▸ **TASK DESCRIPTION**
Filter the entries beneath this task, copying only the lines that hold the word "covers".

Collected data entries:
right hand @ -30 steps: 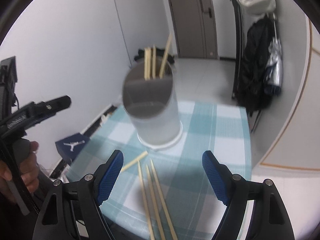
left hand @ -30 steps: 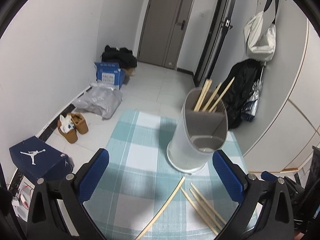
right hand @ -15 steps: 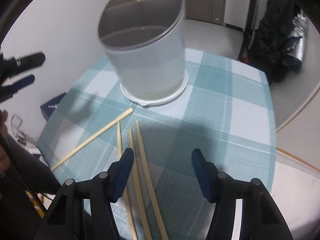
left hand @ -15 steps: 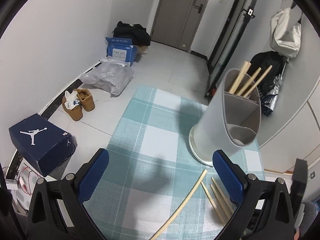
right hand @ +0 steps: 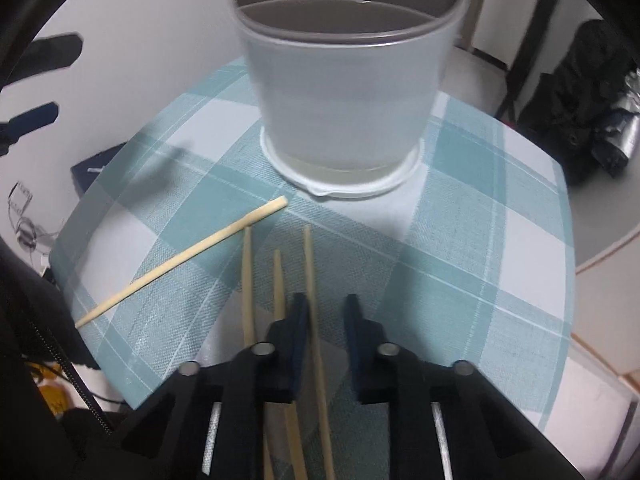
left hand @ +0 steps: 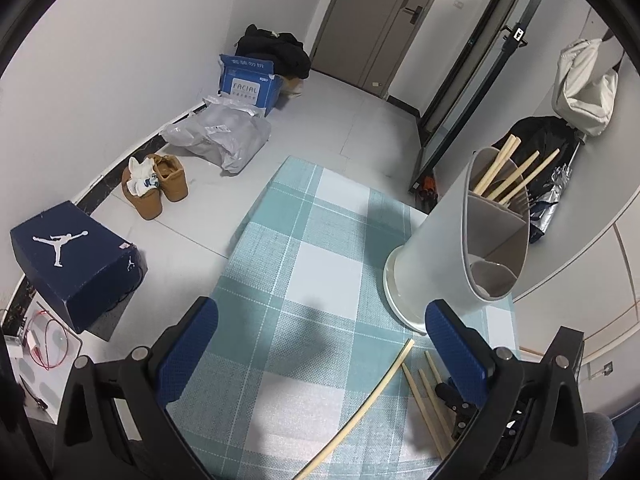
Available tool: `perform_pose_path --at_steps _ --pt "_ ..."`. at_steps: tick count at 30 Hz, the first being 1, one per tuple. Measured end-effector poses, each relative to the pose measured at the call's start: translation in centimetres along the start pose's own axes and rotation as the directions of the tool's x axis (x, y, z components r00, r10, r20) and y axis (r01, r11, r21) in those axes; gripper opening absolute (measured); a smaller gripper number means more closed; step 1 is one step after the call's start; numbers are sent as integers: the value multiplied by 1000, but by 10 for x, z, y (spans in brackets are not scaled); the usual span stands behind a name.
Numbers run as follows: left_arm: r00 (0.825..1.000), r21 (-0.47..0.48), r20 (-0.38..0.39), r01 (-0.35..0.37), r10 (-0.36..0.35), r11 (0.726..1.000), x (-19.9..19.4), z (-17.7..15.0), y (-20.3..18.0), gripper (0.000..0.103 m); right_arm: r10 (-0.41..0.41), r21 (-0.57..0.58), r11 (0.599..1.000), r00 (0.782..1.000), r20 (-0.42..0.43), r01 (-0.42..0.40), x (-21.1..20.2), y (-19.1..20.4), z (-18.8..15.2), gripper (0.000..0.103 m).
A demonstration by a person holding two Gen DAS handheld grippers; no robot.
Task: Organize utensils
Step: 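Close the right tool on a chopstick and lift it toward the holder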
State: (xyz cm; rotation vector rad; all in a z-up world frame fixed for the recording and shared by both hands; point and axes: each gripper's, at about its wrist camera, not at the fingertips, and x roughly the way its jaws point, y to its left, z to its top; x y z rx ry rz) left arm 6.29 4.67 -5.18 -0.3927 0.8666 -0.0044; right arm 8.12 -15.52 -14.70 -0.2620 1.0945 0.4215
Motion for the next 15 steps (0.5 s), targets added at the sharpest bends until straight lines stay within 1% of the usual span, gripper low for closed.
perform_pose_path --at_steps 1,4,7,9,12,14,15 --pt "1000 -5 -2 -2 2 1000 0 0 1 102 12 3 1000 1000 -7 -12 1 -2 2 4" --pt "1000 -11 -2 -5 5 1000 1 0 2 102 26 10 1000 999 -32 -26 1 -8 3 3" --pt "1000 -7 -6 -21 21 1000 3 1 1 102 -1 19 1000 998 -65 2 -3 -20 0 3" --pt "999 5 -12 -38 38 999 5 1 -1 102 3 26 1000 996 -87 -1 -6 -27 -3 3" --pt "997 31 -42 -56 57 998 9 -1 -6 102 28 19 999 992 -123 -26 -10 -35 -8 3" --pt "997 40 -61 -55 57 998 11 -3 -7 102 40 1 999 988 -149 -40 -11 -37 -11 3" --pt "996 40 -74 -45 48 998 12 -4 -8 102 34 -8 999 987 -157 -35 -10 -37 -11 5"
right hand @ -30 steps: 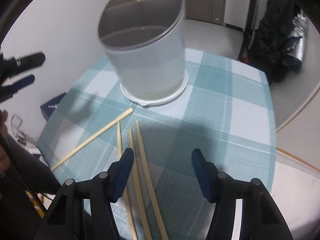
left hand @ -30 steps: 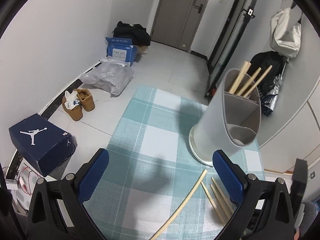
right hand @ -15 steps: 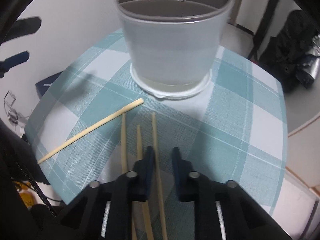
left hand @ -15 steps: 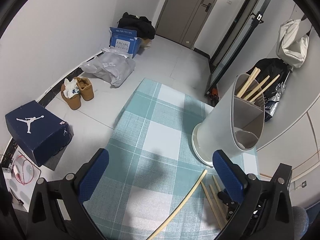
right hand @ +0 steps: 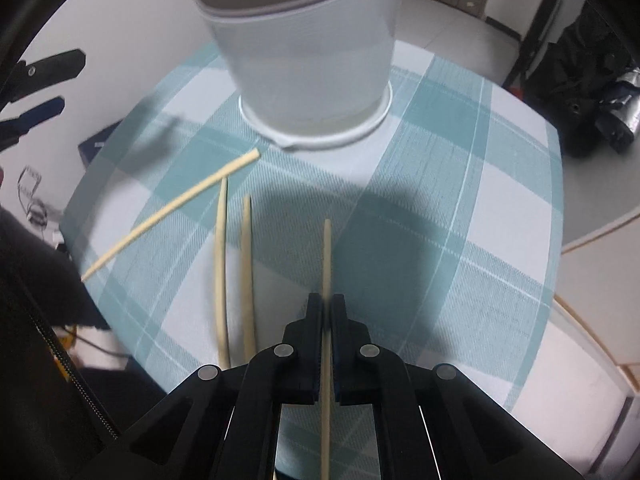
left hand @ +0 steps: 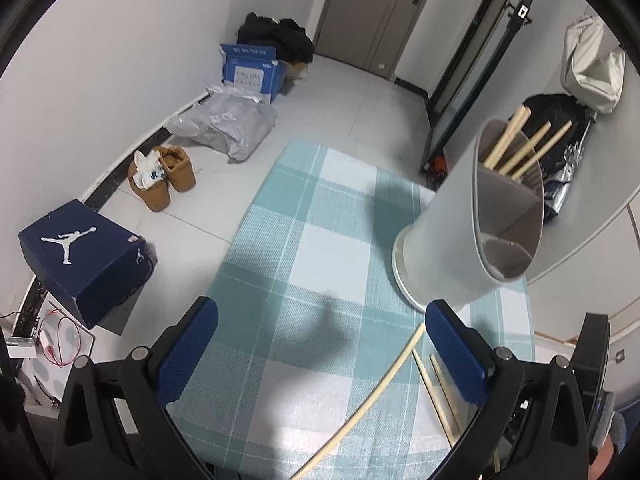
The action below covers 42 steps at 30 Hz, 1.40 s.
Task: Organize utensils
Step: 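Close the right tool on a chopstick and lift it toward the holder, then carry the chopstick up with the right tool while the left tool grasps another chopstick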
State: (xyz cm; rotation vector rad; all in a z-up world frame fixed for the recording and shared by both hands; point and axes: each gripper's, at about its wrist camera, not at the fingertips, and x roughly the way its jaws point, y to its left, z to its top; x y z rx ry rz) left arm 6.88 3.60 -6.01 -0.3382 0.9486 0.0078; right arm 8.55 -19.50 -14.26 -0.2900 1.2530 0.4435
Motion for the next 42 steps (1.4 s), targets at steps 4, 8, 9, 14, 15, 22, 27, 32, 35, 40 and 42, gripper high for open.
perform_pose_path --at_steps 4,8,9,14,15,22,27,32,35,40,42 --pt "1000 13 -9 11 -11 1000 0 -2 -2 102 -5 -15 1000 1000 9 5 -1 -5 5 7" --pt "1000 57 -5 -21 21 998 2 -7 -5 102 -6 -28 1000 1000 26 7 1 -6 14 10" --pt "1000 64 -10 -22 23 998 3 -7 -5 102 -13 -29 999 999 29 13 4 -1 30 10" --pt "997 147 -66 -24 34 989 14 -18 -13 102 -4 0 1000 998 62 4 11 -1 37 8" --pt "996 177 -83 -9 25 984 18 -21 -16 102 -5 -3 1000 997 76 6 10 -2 37 4" --pt "980 336 -176 -25 89 942 42 -42 -39 101 80 147 983 978 190 -109 -8 -29 36 4" --pt "971 342 -214 -26 105 939 52 -45 -40 94 118 244 950 946 303 -196 -32 -55 36 4" --pt "961 369 -249 -19 118 929 54 -53 -46 69 121 305 919 916 382 -249 -50 -68 27 4" --pt "963 392 -241 -19 122 920 53 -54 -53 57 115 303 919 905 410 -254 -61 -78 25 4" --pt "964 410 -231 -27 132 911 52 -55 -62 17 116 305 914 894 432 -266 -63 -77 19 4" --pt "962 417 -233 -33 142 908 51 -55 -65 7 112 298 918 892 437 -261 -65 -77 17 4"
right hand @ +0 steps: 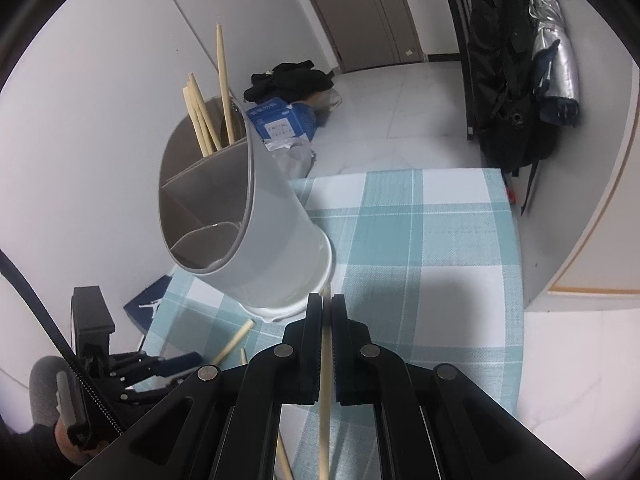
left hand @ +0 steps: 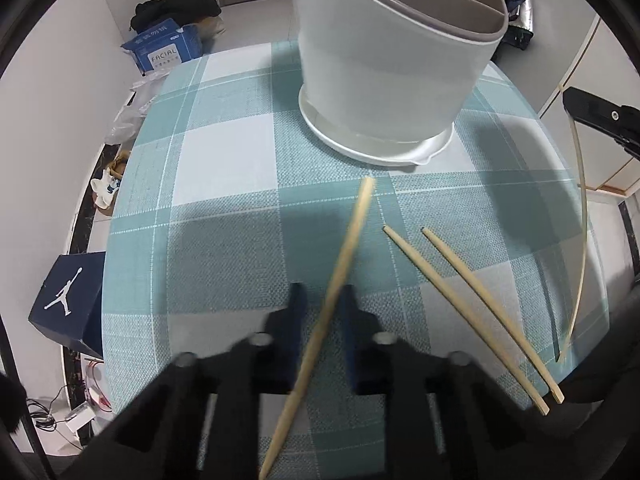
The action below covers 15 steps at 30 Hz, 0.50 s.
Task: Organize utensils
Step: 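Carry the chopstick up with the right tool while the left tool grasps another chopstick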
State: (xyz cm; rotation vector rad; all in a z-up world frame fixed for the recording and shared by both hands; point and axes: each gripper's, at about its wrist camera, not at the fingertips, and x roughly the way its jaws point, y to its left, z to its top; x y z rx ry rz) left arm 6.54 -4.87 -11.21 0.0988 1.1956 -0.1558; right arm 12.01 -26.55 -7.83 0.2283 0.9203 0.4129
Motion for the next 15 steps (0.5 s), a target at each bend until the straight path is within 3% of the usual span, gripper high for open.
perform_pose_path --at_steps 6,12,15 --pt "999 -74 -24 -28 26 997 4 1 17 4 2 -24 1000 1000 0 -2 -4 5 -5 4" --pt "994 -273 -26 92 -102 958 7 5 56 4 11 -15 1000 1000 1 -11 -3 4 -4 4" --pt "997 -290 -9 76 -82 954 6 11 61 7 9 -7 1000 1000 1 -9 -1 3 -2 4"
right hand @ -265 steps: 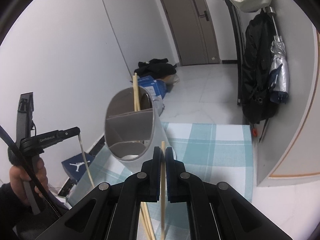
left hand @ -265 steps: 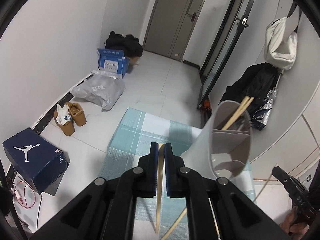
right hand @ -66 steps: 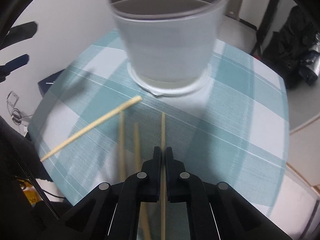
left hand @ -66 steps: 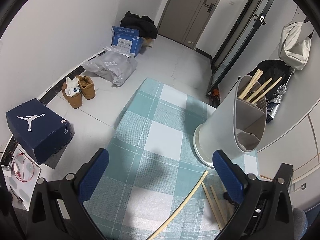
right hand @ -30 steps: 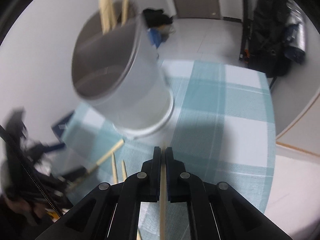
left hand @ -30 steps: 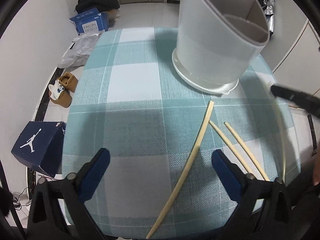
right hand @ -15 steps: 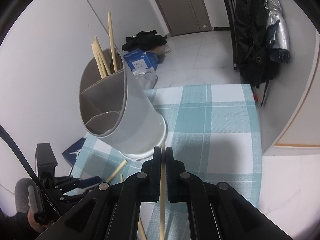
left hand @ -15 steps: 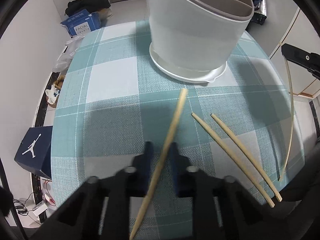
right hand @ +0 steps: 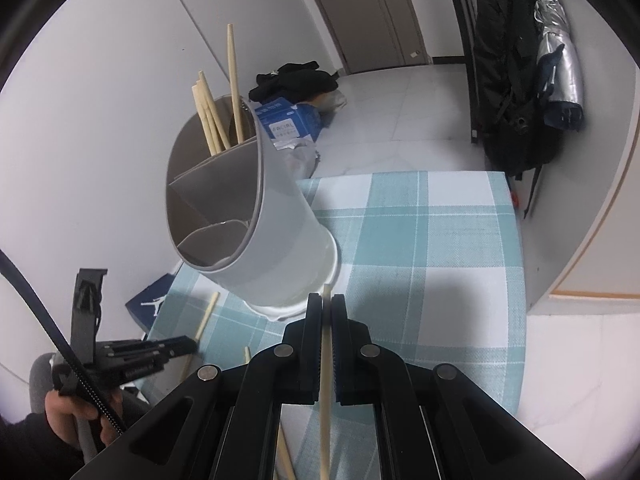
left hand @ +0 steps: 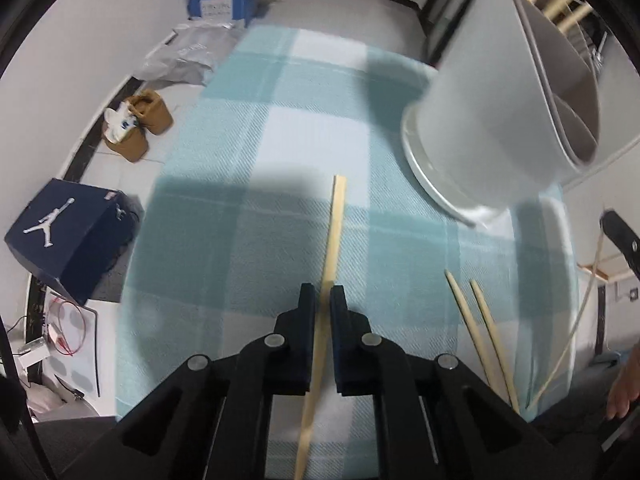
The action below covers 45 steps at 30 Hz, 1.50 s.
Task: Organize utensils
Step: 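Carry the chopstick up with the right tool while the left tool grasps another chopstick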
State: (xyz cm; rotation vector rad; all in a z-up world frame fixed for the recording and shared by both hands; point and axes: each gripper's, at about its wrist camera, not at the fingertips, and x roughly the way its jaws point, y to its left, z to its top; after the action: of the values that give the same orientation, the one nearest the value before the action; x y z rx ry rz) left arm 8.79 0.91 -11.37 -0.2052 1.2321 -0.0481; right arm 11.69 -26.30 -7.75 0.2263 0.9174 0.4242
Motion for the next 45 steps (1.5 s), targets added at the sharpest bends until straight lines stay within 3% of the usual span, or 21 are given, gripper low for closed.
perform_pose_path --at_steps 3,5,7,13,17,19,21,23,26,32,37,42,45 --pt "1000 8 17 18 -18 1000 -1 8 -3 21 4 6 1000 1000 0 -4 1 -1 1 4" --pt "999 27 36 17 -18 1000 -2 13 -6 40 3 8 1000 1000 1 -4 1 0 1 4" --pt "999 25 46 18 -19 1000 -1 16 -6 51 6 6 1000 1000 1 -6 1 0 1 4" --pt "997 110 38 -69 65 992 15 25 -16 52 6 7 1000 1000 6 -6 -1 -2 1 4" --pt "997 130 31 -71 68 989 20 27 -17 51 6 2 1000 1000 7 -6 -1 -3 2 4" --pt "995 172 30 -98 95 980 21 25 -23 51 -3 -1 1000 1000 9 3 -2 -4 1 4" --pt "994 206 37 -108 103 972 19 24 -28 40 -5 5 1000 1000 8 5 -1 -6 2 4" --pt "995 214 30 -95 91 972 16 25 -30 17 -12 4 1000 1000 7 12 -1 -7 3 4" --pt "997 195 17 -71 69 978 16 29 -30 4 -17 4 1000 1000 6 17 0 -7 4 4" --pt "999 126 15 -31 30 992 13 34 -25 3 -17 -9 1000 1000 25 18 -4 -1 4 4" --pt "994 28 104 31 -34 999 -8 38 -14 3 -18 -25 999 999 51 19 -11 6 2 4" --pt "970 -46 220 114 -101 992 -37 38 -7 3 -22 -26 999 996 85 24 -15 13 1 4" --pt "943 -57 297 174 -149 983 -55 36 -6 3 -33 -20 999 994 107 35 -19 17 1 4"
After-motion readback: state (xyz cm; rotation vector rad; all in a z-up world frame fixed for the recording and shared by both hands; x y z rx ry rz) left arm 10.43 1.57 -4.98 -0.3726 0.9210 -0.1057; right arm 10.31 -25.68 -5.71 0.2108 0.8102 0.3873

▸ **RESPONSE AREA**
The action below covers 42 steps at 30 Hz, 1.40 s.
The action below covers 15 steps at 30 Hz, 0.50 s.
The action below covers 45 steps at 30 Hz, 1.50 s.

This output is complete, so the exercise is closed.